Perdebatan soal keberadaan Olivier Giroud tentu akan mengemuka. Pemain asal Prancis tersebut bukan penyerang yang buruk. Namun, Giroud bukan sosok “penyerang 30 gol”, lantaran lebih terasa seperti pemain tim yang bermain apik sebagai pemantul bola dan penyelesai peluang bersih. Giroud bukan penyerang yang bisa mencipta.

Keberadaan Alexandre Lacazette pun tentu belum bisa dimasukkan ke dalam argumen. Belum genap satu musim Özil dan Lacazette bermain bersama. Memang, sungguh sangat disayangkan, ketika Arsenal memiliki “penyerang 30 gol” dalam sosok Lacazette, situasi Özil tengah tidak menguntungkan. Suasana hati yang buruk membuat kombinasi Özil dan Lacazette tak bisa segera terwujud.

Bagaimana dengan lini tengah? Ketika Santi Cazorla berada dalam puncak performa, tidak terganggung cedera, dan dibantu gelandang bertahan yang tangguh, Özil mendapatkan “bantuan yang diharapkan” dari lini tengah. Skillset Özil sangat terbantu ketika Cazorla bisa berperan seperti Kroos: mengontrol lini tengah dan membiarkan Özil terlibat di sepertiga akhir.

Ketika Cazorla cedera, performa tim ambruk. Pun begitu juga dengan performa Özil. Sekali lagi, Özil adalah salah satu pemain terbaik dunia. Namun ia tak boleh dibiarkan berjuang sendirian. Ketika performanya terseret jatuh oleh performa buruk tim, Özil dengan mudah menjadi kambing hitam.

Ia terlihat malas, dengan bahasa tubuh yang penuh kekecewaan. Gooner tentu masih ingat ketika Per Mertesacker harus menegur Özil dengan keras ketika Arsenal dibantai Manchester City. Mertesacker menegur Özil bukan soal masalah di atas lapangan. Melainkan, Özil enggan memberi ucapan terima kasih kepada Gooner yang sudah tandang ke Etihad Stadion. Özil merasa dipermalukan.

Pun situasi yang sama juga terasa ketika Özil dipermalukan Bayern München musim lalu. Bahasa tubuh membuat Özil sangat mudah dijadikan “Sang Judas”.

Namun, saya sarankan Gooner dan pembaca sekalian melupakan bahasa tubuh Özil. Kita telusuri kembali dari mana bahasa tubuh tersebut berasal. Mengapa Özil menunjukkan bahasa tubuh negatif tersebut? Dari setiap kekalahan memalukan Arsenal, mengapa Arsenal bisa kalah sebegitu memalukan? Karena cara bermain tim.

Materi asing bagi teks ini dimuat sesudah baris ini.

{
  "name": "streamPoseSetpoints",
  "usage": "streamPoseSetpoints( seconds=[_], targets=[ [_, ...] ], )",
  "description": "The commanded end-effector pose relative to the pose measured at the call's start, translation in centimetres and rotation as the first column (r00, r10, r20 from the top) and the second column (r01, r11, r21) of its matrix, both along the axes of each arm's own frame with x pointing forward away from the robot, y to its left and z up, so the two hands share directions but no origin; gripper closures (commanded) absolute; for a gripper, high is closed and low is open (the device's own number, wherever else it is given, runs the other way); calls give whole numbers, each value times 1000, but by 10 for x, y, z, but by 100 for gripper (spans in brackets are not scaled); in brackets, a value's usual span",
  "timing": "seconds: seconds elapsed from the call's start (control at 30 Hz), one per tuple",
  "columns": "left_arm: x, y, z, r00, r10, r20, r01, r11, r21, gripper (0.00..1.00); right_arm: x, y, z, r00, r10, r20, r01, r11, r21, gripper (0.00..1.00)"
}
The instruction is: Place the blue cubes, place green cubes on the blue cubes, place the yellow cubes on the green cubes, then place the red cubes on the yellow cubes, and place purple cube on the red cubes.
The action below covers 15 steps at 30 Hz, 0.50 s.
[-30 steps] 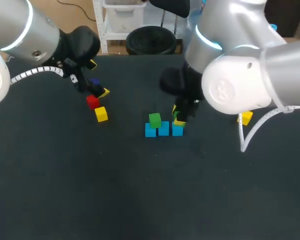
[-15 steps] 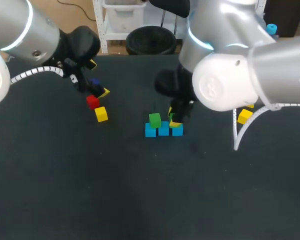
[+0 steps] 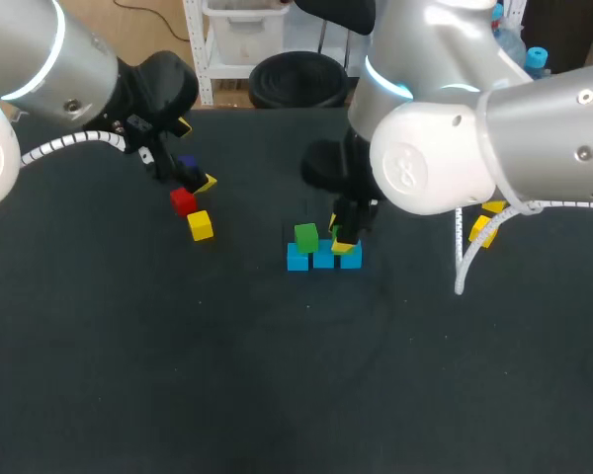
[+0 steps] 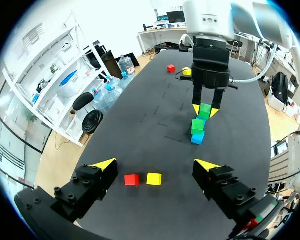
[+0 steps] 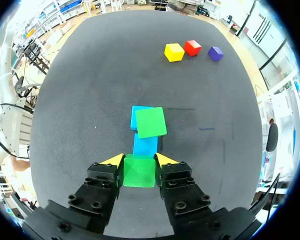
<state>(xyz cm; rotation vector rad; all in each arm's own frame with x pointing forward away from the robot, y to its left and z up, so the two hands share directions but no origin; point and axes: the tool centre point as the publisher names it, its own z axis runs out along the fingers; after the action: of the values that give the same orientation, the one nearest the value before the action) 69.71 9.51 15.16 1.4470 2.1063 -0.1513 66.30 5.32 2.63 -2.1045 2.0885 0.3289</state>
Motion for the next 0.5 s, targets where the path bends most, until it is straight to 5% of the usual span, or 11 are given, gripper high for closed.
streamPoseSetpoints(
  seconds=[0.03, 0.5],
  targets=[
    [2, 1, -1, 1000, -5, -1, 5, 1000, -3, 0, 2, 1, -1, 1000, 0, -5, 0, 1000, 0, 100],
    [2, 1, -1, 1000, -5, -1, 5, 1000, -3, 0, 3, 1, -6, 1000, -6, -11, 6, 1000, -8, 100]
  ],
)
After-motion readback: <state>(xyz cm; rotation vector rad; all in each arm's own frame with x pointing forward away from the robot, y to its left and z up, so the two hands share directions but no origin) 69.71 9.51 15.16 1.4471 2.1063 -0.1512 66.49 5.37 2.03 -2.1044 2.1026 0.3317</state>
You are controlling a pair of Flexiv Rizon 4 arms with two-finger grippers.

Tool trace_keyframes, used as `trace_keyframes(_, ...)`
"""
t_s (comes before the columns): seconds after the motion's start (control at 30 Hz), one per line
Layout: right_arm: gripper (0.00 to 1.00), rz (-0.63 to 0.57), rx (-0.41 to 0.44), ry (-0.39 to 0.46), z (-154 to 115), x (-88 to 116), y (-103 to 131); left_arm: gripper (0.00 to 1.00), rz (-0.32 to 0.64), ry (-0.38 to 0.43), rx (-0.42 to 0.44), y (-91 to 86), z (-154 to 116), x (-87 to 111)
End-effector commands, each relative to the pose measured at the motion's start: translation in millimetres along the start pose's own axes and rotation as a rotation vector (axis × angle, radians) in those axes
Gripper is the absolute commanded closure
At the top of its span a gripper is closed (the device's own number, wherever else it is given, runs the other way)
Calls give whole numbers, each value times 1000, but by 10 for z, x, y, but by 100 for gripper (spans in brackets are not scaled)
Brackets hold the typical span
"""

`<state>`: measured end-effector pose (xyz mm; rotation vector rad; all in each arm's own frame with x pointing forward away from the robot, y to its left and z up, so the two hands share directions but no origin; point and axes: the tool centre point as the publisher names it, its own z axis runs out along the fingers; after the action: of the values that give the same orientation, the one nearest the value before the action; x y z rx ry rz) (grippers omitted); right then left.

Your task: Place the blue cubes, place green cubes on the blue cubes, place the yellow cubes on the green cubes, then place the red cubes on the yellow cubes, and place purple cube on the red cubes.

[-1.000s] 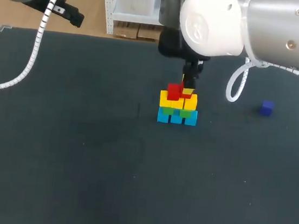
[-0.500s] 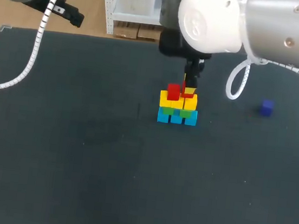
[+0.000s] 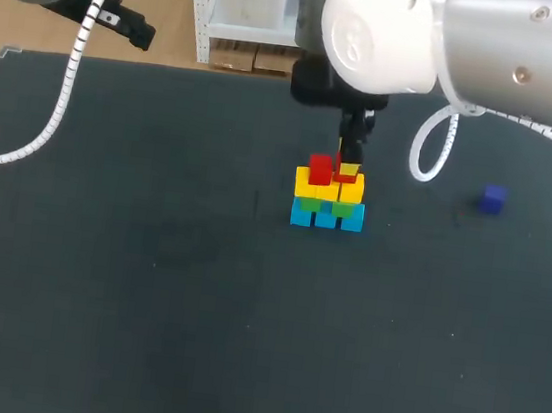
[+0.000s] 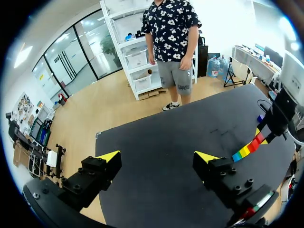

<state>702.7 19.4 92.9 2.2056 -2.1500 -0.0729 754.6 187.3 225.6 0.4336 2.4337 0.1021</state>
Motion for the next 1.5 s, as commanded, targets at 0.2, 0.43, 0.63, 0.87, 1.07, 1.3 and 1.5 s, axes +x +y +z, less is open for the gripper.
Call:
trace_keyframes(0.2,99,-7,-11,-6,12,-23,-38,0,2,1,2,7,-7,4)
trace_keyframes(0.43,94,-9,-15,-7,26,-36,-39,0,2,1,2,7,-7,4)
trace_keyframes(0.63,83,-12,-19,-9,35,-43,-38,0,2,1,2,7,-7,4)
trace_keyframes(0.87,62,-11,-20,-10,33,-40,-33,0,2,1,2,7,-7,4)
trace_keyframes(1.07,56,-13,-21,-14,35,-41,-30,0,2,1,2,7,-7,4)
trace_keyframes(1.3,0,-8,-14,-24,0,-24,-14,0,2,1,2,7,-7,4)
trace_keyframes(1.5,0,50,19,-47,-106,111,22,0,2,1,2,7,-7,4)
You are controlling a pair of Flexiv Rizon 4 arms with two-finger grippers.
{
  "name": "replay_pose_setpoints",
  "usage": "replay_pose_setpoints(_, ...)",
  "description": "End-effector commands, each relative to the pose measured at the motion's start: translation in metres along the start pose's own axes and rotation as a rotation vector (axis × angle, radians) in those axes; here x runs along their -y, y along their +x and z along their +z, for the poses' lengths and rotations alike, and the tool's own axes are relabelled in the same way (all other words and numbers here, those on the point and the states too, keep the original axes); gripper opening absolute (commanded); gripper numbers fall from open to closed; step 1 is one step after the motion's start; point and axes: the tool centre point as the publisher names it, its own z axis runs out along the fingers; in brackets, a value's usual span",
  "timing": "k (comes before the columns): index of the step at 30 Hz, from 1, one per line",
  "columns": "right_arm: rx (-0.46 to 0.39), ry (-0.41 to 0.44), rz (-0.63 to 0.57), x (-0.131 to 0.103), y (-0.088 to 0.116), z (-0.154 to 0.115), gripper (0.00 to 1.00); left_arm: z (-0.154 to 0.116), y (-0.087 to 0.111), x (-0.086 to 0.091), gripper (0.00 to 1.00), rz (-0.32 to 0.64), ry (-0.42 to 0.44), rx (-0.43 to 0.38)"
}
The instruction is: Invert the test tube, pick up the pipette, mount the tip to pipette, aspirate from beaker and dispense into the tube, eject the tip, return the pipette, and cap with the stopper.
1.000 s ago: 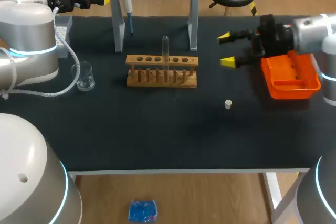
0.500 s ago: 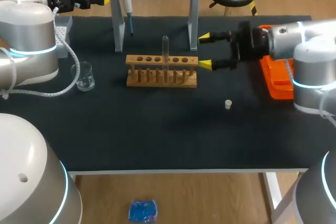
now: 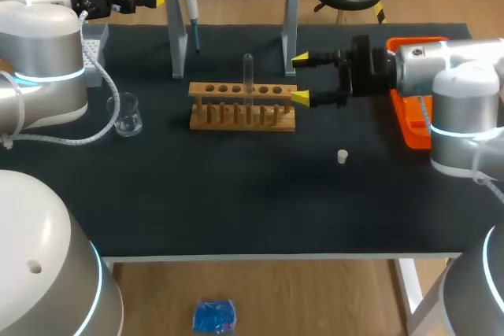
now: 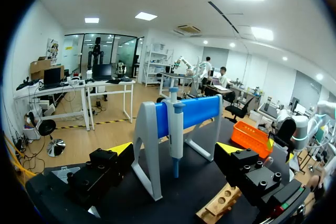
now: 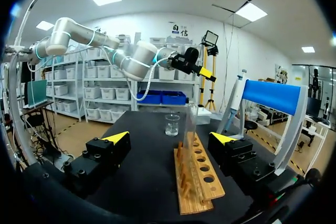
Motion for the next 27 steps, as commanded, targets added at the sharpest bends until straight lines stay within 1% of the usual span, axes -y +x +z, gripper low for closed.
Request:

Inilah intinya.

Sebelum beralih ke skema 3-4-2-1, Wenger sangat teguh mempertahankan 4-2-3-1. Masalah bukan pada skema yang dibukan, namun eksekusi di atas lapangan. Berlandaskan imajinasi semu bernama Wenger’s Ball, Arsenal (niatnya) bermain menyerang. Namun, Arsenal melupakan satu hal fundamental, yaitu kekompakan tim, terutama ketika masuk dalam proses bertahan.

Perpaduan antara tim yang tidak solid dan banyak pemain yang bermain buruk, membuat hobi Arsenal menjadi pesakitan. Dan di tengah situasi tersebut, Özil menjadi pemain yang paling mudah diserang karena bahasa tubuhnya.

Sepak bola adalah urusan menyatukan 12 entitas yang terdiri dari 11 pemain dan satu pelatih. Jika tidak ada kesepakatan bersama untuk bermain solid, jangan harap Arsenal bisa berbicara banyak. Oleh sebab itu, sebelum dengan mudah mengarahkan jari telunjuk untuk menuding Özil sebagai biang kekalahan, jangan pernah lupa untuk melihat segala sesuatu secara tuntas.

Saya menolak lupa kenyataan bahwa Arsenal bukan tim yang solid. Ini fakta, dan Anda tidak bisa membantahnya. Saya akan tetap mengkritik Özil ketika ia bermain buruk, namun tetap tak lupa memaki tim (serta pelatih) yang tak becus ketika musuh dapat dengan mudah merusak pertahan Arsenal. Jangan pernah melupakan hal itu!